+++ Collected material

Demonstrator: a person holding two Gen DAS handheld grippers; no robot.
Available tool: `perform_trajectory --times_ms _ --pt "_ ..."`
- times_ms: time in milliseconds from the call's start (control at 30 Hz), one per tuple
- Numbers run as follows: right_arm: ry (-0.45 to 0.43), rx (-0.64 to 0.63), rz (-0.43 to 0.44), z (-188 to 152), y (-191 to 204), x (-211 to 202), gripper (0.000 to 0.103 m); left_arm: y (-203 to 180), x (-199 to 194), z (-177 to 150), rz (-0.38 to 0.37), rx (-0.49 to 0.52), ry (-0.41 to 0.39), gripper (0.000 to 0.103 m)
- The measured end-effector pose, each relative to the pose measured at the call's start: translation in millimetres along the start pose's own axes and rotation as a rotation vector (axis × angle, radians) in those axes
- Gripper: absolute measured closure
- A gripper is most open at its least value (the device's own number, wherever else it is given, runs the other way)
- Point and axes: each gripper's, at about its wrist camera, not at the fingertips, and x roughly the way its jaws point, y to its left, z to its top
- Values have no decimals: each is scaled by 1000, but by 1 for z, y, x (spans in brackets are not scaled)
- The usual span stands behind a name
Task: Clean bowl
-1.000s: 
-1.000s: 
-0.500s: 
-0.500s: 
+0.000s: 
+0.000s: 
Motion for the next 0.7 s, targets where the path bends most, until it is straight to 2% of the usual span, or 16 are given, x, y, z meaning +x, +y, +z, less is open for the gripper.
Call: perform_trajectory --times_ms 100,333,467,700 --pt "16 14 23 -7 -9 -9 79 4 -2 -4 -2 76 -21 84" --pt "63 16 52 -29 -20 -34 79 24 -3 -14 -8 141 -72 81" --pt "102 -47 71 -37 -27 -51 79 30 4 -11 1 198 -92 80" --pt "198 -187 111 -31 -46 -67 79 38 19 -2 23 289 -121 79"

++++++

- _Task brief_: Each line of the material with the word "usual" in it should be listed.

- _Solution for this problem_:
- The usual span stands behind a name
Motion for the next 0.7 s, targets where the path bends most, until it is straight to 2% of the usual span, or 16 are given, x, y, z meaning +x, +y, +z, less is open for the gripper.

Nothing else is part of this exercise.